▶ [Your task]
Nothing but a number should be given: the count of lines in the data that include the string "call".

▶ [Records from a data source]
================================
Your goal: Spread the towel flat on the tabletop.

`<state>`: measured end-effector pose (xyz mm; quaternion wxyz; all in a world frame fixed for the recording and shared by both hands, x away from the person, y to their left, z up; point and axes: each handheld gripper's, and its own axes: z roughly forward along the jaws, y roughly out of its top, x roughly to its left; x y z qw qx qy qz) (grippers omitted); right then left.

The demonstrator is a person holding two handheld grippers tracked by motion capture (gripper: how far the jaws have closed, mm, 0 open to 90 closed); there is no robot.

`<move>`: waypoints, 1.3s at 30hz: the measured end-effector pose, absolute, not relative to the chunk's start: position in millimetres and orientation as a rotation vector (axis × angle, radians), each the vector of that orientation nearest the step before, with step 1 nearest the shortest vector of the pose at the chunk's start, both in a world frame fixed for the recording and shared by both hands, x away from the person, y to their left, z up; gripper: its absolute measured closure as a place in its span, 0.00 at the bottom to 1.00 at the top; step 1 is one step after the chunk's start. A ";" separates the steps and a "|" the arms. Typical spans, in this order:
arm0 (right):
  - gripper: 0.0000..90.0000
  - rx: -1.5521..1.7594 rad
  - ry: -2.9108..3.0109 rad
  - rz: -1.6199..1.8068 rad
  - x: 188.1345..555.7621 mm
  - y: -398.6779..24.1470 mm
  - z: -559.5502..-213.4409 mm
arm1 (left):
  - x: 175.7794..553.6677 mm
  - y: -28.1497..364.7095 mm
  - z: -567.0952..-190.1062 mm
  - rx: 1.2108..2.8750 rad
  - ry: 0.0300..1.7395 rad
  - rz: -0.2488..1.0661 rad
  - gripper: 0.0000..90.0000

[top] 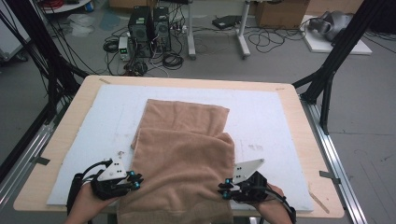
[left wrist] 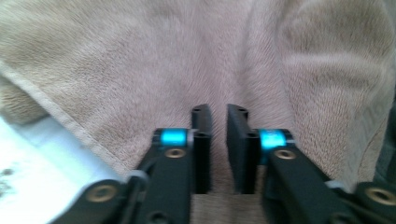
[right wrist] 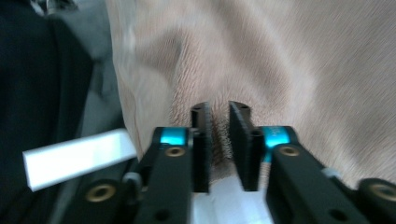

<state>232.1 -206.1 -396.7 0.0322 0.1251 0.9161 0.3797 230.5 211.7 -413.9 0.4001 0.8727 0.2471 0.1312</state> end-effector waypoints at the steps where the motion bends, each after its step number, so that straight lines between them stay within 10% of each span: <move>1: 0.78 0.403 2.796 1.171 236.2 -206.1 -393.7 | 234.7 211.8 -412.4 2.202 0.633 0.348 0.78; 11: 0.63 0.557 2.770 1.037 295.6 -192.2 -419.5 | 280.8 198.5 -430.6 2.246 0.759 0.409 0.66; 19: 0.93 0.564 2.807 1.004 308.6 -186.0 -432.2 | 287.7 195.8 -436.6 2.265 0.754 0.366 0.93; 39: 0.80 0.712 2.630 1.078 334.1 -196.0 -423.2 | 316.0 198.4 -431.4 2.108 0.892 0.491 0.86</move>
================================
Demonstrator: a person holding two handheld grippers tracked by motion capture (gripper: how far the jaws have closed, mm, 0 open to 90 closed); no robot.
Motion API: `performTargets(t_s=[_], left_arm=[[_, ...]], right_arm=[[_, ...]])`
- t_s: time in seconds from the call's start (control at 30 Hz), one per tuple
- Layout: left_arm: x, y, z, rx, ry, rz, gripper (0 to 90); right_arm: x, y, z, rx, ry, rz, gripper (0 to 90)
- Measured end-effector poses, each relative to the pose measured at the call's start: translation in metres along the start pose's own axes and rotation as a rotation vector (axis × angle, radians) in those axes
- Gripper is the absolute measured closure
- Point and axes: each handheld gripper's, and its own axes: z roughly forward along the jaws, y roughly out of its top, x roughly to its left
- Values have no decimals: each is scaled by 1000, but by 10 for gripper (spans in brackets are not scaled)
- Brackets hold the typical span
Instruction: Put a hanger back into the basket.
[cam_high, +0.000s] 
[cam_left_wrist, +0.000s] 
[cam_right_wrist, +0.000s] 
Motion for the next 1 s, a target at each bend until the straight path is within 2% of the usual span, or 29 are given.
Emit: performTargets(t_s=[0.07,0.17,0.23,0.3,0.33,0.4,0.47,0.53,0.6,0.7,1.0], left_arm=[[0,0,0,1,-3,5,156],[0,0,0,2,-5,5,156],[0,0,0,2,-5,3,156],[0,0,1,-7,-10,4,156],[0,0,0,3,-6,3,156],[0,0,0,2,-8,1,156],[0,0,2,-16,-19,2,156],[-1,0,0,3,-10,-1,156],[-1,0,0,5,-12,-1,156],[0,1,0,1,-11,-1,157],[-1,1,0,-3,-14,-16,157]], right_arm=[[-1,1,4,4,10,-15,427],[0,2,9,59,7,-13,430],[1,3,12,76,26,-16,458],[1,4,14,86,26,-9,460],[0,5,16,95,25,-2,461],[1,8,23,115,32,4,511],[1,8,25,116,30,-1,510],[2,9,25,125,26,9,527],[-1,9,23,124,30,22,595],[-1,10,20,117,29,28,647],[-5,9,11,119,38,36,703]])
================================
▶ [Solution to the problem]
2